The Re-birth of an Ancient Grain

Thank a friend for supplying the motivation I could have generated myself to experiment with a new grain.  Actually, it’s anything but new; in fact it’s ancient.  The type of farro (wheat) I experimented with has been cultivated in Italy for centuries and is semi-pearled, so some of the bran is removed which speeds cooking.  No overnight soaking.

The prep was simple.  I first sweated 1/2 of a large yellow onion, finely chopped, in a bit of olive oil and set it aside.  Using the same pan, I tossed 1 cup of farro into  7-8 cups of boiling water with salt and 1 more Tbsp olive oil.  Cooking time can vary and as with any grain, I begin testing for doneness 7-10 minutes prior to recommended cooking times.  It turns out that 25 min was ideal.


Just prior to starting the farro, I sliced two fennel bulbs lengthwise into 1/4″ slices, cutting IMAG1996the cores off first, and chopped the fennel fronds.  I placed the fennel and several carrots sliced of similar width in a roasting dish, and bathed the veggies lightly in olive oil, a generous portion of dried thyme and freshly ground pepper.  The dish went in a 350 degree oven, and I turned the vegetables every 10 min.  Total roasting time was 35 min.
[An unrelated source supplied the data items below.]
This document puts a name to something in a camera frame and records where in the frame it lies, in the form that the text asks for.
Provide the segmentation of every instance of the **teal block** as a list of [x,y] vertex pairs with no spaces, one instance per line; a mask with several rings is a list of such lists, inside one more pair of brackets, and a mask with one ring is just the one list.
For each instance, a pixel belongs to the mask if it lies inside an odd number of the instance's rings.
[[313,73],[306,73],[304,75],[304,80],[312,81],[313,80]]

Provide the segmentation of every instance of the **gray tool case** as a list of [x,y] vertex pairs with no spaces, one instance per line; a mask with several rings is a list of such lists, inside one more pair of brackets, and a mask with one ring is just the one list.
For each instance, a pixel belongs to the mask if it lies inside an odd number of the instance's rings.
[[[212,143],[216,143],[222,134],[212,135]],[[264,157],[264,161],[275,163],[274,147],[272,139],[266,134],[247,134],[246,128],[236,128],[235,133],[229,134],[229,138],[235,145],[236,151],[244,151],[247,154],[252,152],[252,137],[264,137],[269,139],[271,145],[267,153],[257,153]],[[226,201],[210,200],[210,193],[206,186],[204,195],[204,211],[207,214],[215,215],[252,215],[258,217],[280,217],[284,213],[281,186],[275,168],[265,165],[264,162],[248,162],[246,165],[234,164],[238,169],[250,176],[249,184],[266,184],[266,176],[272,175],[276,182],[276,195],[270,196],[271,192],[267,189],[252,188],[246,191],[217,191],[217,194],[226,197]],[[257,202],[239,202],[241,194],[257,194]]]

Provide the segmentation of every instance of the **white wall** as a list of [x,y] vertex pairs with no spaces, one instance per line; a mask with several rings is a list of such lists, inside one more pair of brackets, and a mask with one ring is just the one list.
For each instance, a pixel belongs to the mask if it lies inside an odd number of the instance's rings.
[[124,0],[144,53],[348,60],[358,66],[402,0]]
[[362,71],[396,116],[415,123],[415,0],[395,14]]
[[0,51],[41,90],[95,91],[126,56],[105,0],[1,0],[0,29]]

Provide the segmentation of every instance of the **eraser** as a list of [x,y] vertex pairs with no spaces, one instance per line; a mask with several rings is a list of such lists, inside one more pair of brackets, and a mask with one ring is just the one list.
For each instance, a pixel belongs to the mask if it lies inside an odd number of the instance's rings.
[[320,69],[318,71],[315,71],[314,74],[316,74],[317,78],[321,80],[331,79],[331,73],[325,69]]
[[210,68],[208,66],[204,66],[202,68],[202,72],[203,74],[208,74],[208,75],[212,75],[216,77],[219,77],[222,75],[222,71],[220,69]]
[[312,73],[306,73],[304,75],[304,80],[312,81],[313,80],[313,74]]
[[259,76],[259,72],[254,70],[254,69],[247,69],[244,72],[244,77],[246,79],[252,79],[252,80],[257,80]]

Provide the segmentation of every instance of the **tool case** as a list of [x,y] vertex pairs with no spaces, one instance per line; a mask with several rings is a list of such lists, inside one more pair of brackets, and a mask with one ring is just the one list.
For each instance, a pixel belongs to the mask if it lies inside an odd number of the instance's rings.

The al dente farro has a satisfying chew and a deep nuttiness.  The grains separate easily.  I added 1/2 C of grated pecorino cheese and the chopped fronds, then served it with the roasted vegetables.


I love the substance and heartiness of this grain and, in fact, I could see it with cinnamon and a bit of cream and a fresh berry garnish for breakfast.  Great versatility, and totally delicious.